How much does a septic system cost to replace?
If a house is listed at a lower price because of a failed septic system, it could be a tremendous steal depending on the type of system that will need to be installed, says Wise. The cost of installing a new septic in the same place as the old one usually ranges from $10,000 to $15,000, depending on the soil and the type of system that will be installed.
Septic systems and financing
Keep in mind a bad septic system complicates the buyer’s ability to finance a property.
“It’s often the case that the lender will require a working septic on traditional financing options,” says broker Holly Gray at Re/Max Pacific Realty in Bellevue, WA. “The FHA won’t approve a loan on a house with a bad septic.”
Who pays for septic system repairs: The buyer or the seller?
In most states, home sellers must pay for the cost of repairing the septic—or if it’s irreparable, you might be able to persuade the sellers to replace it entirely.

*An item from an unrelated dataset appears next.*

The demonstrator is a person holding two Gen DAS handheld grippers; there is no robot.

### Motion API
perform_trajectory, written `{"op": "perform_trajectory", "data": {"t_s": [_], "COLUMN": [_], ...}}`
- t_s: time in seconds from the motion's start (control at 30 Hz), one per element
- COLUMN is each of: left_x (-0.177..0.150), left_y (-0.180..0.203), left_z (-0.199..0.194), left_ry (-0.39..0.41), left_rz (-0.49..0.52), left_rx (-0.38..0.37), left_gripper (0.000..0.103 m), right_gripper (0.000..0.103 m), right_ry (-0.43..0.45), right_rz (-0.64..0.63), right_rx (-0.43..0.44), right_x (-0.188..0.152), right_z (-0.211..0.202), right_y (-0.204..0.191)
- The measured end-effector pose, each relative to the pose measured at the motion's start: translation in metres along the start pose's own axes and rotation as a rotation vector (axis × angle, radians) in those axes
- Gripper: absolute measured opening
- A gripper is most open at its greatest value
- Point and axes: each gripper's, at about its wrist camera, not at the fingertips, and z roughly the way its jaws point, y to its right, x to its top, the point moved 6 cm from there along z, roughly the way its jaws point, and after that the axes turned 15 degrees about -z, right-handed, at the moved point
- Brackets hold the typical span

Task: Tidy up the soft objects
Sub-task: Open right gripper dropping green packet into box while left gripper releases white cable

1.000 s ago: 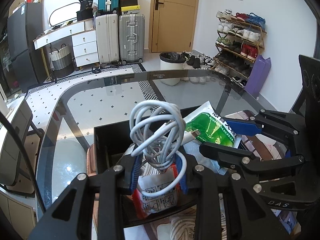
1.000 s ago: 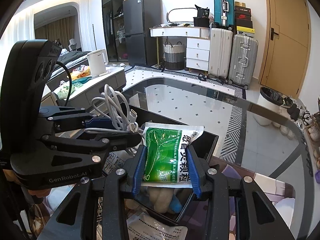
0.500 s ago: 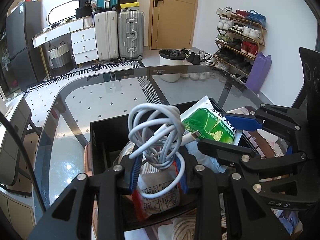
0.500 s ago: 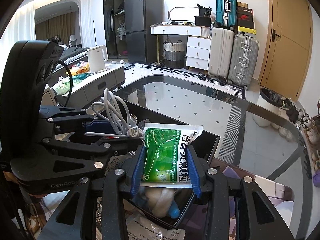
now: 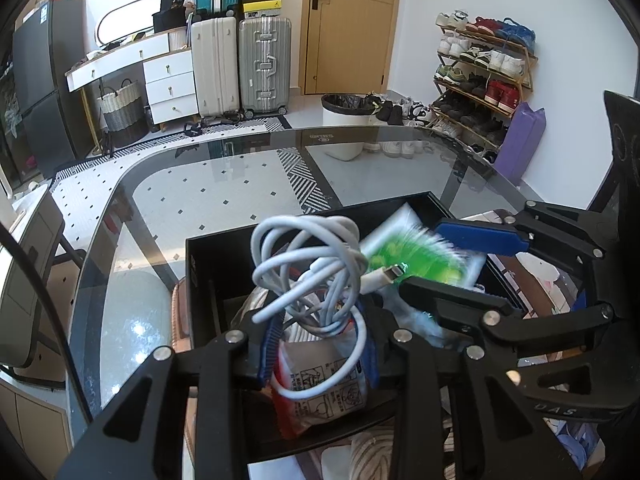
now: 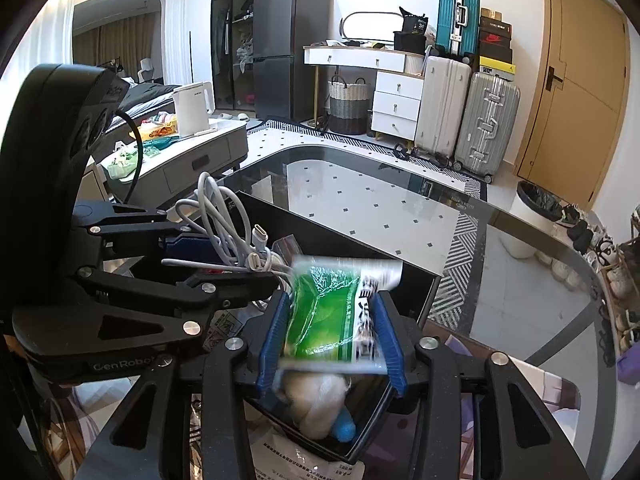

Agent Aaron Hendon of Christine & Company at Keller Williams in Seattle recently sold two properties with bad systems. In each case, the replacement cost was borne by the seller and the work completed before closing.
When replacing a septic may not be worth it
“If the leach field itself has failed, the entire septic system may need to be moved to a different location on the property,” says Maryland home inspector Welmoed Sisson.
In that case, a septic technician will survey the property for system requirements such as a location relative to any water sources. You’ll also have to get a soil evaluation, which runs about $1,500, according to Wise. Soil technicians will be looking at soil type and slope of the property.
Then a septic contractor will determine if the lot is large enough to accommodate a new drain field. Many existing systems are even with ground level, but new codes may no longer allow this and require unattractive remedies. So if there’s no place with appropriate soil to move the septic to, the homeowner may be forced to install what’s called a sand mound system (a literal mound of sand) or a holding tank system. The former is unsightly, and the latter could require monthly pump-outs.
Keep in mind, a failed system could also have contaminated the soil around its original location, so do soil tests for potential ground contamination at the old site.
Septic systems and home improvements
If you’re planning a large remodel in a home with a septic system, one thing to know is that any major improvements would require the owner to hook up to the public sewer system first (assuming it’s available, of course). In this case, the condition of the septic tank isn’t a factor as it will no longer be in use, says Gray.
The cost of connecting to the municipal sewer system falls to the buyer, and is far from cheap.
“We asked our septic company how much they thought it would cost to hook our previous home up to the sewer,” says Sisson. The answer: “Upward of $90,000.”
The one upside, of course, is that you can point this out to sellers and negotiate a great bargain. In other words, a bad septic system can always be turned to your advantage.